◆ **What is required**
Your answer must be the full listing below, repeated exactly, with no pictures in it.
□ □ □ □ □
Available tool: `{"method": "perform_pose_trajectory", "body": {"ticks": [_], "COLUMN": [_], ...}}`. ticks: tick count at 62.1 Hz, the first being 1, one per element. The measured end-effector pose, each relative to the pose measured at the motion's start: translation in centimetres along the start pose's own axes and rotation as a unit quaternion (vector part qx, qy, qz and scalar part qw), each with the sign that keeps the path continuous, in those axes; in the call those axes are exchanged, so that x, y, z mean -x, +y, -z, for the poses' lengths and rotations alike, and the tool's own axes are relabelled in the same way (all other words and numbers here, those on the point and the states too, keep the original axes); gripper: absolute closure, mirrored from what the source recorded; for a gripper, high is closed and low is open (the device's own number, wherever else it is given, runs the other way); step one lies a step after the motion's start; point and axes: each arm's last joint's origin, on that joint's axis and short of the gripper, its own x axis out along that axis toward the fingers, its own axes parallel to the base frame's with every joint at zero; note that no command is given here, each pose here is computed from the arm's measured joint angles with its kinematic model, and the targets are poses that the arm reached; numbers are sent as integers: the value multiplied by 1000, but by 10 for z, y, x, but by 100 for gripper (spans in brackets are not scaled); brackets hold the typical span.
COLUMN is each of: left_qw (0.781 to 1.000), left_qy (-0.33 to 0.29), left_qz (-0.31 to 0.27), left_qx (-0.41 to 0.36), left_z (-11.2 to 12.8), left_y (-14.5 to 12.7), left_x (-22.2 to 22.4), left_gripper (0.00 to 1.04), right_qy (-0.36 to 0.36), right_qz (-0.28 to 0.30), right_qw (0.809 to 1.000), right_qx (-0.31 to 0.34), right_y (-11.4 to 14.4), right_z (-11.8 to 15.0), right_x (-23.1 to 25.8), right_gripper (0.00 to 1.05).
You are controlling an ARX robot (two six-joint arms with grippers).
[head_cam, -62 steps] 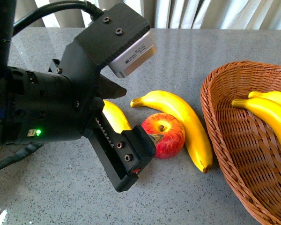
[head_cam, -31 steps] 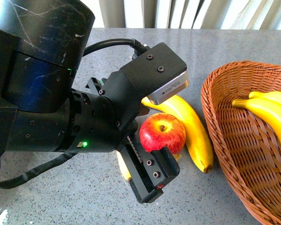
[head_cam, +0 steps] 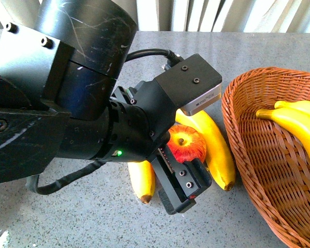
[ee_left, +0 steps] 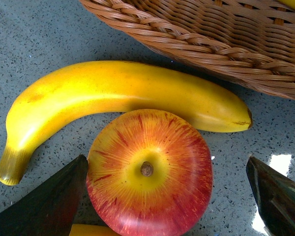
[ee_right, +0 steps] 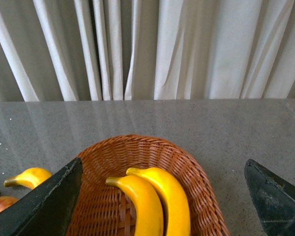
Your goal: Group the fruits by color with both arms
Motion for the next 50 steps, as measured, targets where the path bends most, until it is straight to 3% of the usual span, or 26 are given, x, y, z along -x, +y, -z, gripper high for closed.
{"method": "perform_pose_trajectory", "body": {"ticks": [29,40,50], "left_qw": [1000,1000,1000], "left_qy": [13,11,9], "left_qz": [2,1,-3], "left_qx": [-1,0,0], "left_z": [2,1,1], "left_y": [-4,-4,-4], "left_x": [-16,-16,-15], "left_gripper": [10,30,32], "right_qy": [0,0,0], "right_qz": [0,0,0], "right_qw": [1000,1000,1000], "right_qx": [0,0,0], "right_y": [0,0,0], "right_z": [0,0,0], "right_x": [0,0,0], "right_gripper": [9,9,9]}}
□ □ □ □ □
◆ **Response**
Available tool: `{"method": "perform_pose_trajectory", "body": {"ticks": [_], "COLUMN": [_], ...}}`. ticks: tick count at 62.1 Hz, the first being 1, one per element. The measured end-effector pose, each relative to the pose measured at the motion's start: translation in centimetres along the start pose's own axes and rotation as a unit quaternion (vector part qx, qy, qz and scalar part qw), each with the sign that keeps the path continuous, in those axes; in the call those axes are exchanged, so that x, y, z mean -x, +y, -z, for the poses' lengths and rotations alike, and the tool's own axes are relabelled in the same way (all other words and numbers here, those on the point and the states too, keep the original axes); gripper: absolute closure, mirrored from what the source recorded; for a gripper, high is closed and low is open (the device's own number, wherever else it is given, runs the other way); step one lies a step after the motion's start; point and axes: each arm's last joint's origin, on that joint's axis and short of the gripper, its own x axis out along that axis toward the fingers, its own axes parallel to the base frame's with every joint at zero; note that no command is given here, each pose here is computed from the arm's measured joint angles with its kinematic model, and the targets are poses that the arm reached; numbers are sent as integers: the value multiplied by 1000, but by 10 for z, y, x, but by 100 for gripper (spans in brackets are not scaled); brackets hold the typical span.
COLUMN is each of: left_qw (0.781 to 1.000), left_qy (-0.33 to 0.29), left_qz (-0.31 to 0.27), left_qx (-0.41 to 0.36), left_z (-11.2 to 12.8), left_y (-14.5 to 12.7), left_x (-22.2 to 22.4), left_gripper (0.00 to 1.04), right_qy (-0.36 to 0.36), right_qz (-0.28 to 0.30), right_qw (0.809 to 1.000), right_qx (-0.31 to 0.34), right_y (-11.4 to 14.4), right_z (-11.8 to 15.0), right_x (-23.1 to 25.8), right_gripper (0.00 to 1.05).
You are controlling an ARX robot (two six-joint arms with grippers).
[head_cam, -62 steps] 
[head_cam, -31 steps] 
[head_cam, +0 steps] 
[ee_left, +0 steps] 
[ee_right, +0 steps] 
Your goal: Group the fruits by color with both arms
Motion for the next 50 steps, as measured, targets where the path bends most, until it is straight to 3% of the usual span, or 26 are given, x, y, z along -x, +y, -z, gripper high for closed.
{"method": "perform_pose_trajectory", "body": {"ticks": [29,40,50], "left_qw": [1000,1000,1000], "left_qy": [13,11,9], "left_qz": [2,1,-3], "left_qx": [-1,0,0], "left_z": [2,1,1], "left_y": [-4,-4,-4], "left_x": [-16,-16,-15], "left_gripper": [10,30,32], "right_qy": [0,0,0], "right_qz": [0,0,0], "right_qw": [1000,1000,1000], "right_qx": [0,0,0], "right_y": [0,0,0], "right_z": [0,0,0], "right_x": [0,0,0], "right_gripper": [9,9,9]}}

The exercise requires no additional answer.